Habitats and Life History
Habitats: Occurs in a wide range of forested habitats and can be commonly found along shrubby hedgerows, roadsides, and early successional stands (Wagner, 2005).
Larval Host Plants: This species is much more polyphagous than the other two Callosamia, feeding on a wide range of hardwood trees and shrubs. Based on cocoon surveys in South Carolina, Peigler (1979) documented this species commonly on Horse Sugar (Symplocos tinctoria), but also on Sassafras (Sassafras albidum), Sweetgum (Liquidambar styraciflua), Black Cherry (Prunus serotina), and Buttonbush (Cephalanthus occidentalis). Other host plants listed as favorites by Wagner (2005) include ash, magnolia, silver bells, Spicebush, Sweetbay, and Tulip-tree (the last two also used by securifera and angulifera respectively). Wagner also notes that local preferences may exist, with only certain species being used primarily within a given area.
Observation Methods: As is true for Callosamia securifera, but contrasting with angulifera, males are primarily diurnal or crepuscular and do not come well to lights (Covell, 1984).

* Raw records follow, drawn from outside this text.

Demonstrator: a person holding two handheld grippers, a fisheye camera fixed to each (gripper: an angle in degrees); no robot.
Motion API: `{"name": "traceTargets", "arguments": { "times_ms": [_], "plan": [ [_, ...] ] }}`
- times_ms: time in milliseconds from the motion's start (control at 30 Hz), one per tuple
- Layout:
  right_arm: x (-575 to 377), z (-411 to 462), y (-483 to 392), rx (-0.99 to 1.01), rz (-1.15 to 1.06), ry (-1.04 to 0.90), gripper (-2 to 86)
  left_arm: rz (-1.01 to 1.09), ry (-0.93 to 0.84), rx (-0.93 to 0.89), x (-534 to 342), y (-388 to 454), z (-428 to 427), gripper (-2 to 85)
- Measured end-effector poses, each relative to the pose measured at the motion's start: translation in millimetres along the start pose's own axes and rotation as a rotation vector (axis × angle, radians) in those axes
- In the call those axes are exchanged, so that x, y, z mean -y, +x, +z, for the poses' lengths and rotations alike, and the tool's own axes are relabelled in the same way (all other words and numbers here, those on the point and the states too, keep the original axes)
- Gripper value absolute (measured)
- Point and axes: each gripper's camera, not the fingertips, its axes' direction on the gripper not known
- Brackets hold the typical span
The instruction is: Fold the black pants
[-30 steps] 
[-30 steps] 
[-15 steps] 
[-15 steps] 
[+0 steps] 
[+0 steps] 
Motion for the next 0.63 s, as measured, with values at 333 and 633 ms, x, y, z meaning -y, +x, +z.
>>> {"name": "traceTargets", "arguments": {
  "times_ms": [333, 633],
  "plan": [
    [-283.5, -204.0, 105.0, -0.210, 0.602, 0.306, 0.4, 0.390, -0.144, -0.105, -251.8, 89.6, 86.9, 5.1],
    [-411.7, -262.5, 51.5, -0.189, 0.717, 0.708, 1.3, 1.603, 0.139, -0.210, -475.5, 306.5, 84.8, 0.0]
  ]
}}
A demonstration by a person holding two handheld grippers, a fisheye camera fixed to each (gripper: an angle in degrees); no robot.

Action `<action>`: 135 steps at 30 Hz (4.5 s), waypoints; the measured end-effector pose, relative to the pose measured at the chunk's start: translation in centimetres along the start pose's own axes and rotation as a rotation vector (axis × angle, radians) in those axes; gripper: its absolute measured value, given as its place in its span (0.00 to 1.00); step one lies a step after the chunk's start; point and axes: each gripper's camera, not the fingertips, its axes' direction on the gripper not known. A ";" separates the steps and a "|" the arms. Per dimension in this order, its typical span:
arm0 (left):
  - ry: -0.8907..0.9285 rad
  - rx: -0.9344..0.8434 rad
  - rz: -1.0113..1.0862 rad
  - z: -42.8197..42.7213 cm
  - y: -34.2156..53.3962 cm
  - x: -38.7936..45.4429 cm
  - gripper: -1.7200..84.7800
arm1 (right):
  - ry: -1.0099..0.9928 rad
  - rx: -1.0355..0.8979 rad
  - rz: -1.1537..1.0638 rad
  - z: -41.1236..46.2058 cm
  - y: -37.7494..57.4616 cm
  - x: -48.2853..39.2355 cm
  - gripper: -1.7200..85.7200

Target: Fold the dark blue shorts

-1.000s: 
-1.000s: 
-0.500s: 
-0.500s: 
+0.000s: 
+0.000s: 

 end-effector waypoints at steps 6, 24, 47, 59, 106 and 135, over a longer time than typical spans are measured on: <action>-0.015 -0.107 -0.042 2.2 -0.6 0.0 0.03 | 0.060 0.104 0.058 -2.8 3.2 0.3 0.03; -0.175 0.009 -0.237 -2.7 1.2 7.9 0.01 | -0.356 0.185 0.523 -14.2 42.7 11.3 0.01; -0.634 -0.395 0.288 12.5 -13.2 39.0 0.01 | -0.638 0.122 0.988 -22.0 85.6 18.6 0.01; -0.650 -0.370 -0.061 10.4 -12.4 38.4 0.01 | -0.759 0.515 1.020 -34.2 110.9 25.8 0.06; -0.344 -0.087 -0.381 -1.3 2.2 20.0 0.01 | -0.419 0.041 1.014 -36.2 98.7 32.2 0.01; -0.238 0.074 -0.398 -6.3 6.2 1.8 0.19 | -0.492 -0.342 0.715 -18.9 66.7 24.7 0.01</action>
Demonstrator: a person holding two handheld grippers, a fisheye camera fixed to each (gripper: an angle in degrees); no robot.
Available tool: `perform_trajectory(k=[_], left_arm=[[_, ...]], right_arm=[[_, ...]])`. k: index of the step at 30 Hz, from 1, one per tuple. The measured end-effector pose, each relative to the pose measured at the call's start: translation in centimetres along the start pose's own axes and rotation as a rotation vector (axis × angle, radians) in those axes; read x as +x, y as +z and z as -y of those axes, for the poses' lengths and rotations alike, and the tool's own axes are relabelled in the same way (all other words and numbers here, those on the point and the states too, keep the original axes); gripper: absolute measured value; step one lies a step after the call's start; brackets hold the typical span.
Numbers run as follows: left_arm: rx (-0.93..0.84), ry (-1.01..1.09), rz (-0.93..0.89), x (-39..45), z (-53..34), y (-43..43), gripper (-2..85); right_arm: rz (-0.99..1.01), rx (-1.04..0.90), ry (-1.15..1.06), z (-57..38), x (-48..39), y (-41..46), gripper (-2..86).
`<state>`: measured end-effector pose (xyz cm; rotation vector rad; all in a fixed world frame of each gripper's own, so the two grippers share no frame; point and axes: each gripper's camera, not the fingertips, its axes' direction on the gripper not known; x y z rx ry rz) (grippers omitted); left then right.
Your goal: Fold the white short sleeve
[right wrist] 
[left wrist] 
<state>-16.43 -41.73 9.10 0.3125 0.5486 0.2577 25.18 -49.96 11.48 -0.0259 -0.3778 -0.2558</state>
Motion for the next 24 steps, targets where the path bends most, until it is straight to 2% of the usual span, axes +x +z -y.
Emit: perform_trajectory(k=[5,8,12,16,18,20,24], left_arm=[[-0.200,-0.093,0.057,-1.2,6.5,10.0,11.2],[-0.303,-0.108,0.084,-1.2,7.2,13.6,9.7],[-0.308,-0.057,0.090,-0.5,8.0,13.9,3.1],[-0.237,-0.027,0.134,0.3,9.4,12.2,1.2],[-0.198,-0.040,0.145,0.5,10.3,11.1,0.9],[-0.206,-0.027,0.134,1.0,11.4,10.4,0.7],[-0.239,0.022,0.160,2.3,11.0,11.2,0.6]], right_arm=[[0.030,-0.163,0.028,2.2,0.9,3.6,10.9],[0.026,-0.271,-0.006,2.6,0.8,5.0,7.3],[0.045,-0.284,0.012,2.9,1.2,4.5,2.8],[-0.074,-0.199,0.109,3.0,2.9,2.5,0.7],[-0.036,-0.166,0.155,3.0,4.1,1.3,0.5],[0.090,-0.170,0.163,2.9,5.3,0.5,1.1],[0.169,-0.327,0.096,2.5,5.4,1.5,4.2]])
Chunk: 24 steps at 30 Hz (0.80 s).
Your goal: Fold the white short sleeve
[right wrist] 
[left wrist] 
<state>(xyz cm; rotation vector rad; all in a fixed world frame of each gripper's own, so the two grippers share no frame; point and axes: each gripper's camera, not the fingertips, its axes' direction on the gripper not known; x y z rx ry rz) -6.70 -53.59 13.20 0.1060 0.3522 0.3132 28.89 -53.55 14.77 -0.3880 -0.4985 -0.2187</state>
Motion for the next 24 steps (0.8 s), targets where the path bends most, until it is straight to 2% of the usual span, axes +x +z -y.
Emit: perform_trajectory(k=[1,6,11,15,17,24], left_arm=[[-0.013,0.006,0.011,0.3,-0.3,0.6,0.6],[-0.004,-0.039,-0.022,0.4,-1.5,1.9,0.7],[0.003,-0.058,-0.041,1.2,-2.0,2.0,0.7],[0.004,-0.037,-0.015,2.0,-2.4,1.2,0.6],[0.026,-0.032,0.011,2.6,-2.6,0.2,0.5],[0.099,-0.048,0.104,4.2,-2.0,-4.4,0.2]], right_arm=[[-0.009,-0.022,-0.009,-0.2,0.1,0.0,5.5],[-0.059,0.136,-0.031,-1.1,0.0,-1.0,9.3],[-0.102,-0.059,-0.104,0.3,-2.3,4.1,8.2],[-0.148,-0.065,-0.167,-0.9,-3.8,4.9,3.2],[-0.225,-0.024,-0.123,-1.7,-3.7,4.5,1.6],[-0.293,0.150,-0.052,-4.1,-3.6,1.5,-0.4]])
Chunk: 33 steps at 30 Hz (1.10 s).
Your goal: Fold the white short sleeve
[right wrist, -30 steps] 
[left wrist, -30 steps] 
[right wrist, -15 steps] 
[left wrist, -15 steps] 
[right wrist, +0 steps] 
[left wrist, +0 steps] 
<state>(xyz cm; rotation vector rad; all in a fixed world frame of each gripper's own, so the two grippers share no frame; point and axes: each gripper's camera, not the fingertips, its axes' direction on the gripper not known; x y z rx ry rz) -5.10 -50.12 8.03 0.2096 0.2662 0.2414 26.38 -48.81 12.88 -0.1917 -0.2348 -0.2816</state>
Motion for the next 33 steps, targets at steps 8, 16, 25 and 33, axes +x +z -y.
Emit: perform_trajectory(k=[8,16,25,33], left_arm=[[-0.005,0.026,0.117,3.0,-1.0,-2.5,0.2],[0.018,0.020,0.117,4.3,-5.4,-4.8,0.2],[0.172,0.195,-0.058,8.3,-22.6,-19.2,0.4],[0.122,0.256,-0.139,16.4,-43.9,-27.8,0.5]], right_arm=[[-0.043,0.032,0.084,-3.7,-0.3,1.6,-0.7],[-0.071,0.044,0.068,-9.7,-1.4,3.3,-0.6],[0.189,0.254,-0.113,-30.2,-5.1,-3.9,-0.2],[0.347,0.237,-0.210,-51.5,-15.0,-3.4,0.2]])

Judging from our sampling results, females also come to light only sparingly, with only single individuals being observed on the rare occasions when they show up. Cocoon surveys, such as those conducted by Peigler (1979) offer the best way of determining population distribution, size, and trends. Fortunately, this species appears to inhabit the lower strata of forests and shrubby areas where its cocoons are often visible close to eye level (Wagner, 2005).
Wikipedia
See also Habitat Account for General Forests and Shrublands
Status in North Carolina
Natural Heritage Program Status:
Natural Heritage Program Ranks: G5 [SU]
State Protection: Has no legal protection, although permits are required to collect it on state parks and other public lands
Comments: Our low number of collection records are likely to be an artifact of adults being poorly attracted to lights or bait, our main way of sampling adult moths. Given the wide range of host plants -- many of them common, the diversity of habitats they occupy, and their wide distribution in North Carolina, this ought to be one of our more resilient and secure species. In the Northeast, however, this formerly common species has markedly declined, probably the result of parasitism by a Tachinid fly, Compsilura concinnata, introduced to control Gypsy Moth populations (Boettner et al., 2000; Wagner, 2005; Schweitzer et al., 2011; Wagner, 2012). Unlike the more localized effects of native control agents to which the species has been long-adapted, the effects of introduced predators, parasites, and competitors can be so pervasive that even resilient habitat generalists can be drastically affected. Although Compsilura has not been artificially introduced to combat Gypsy Moths in North Carolina, it appears to be moving southward on its own and is now well-established in Virginia (Kellogg et al., 2003). In North Carolina, cocoon surveys are needed to more accurately assess the true conservation status of this species and the situation regarding Compsilura parasitism needs to be closely monitored.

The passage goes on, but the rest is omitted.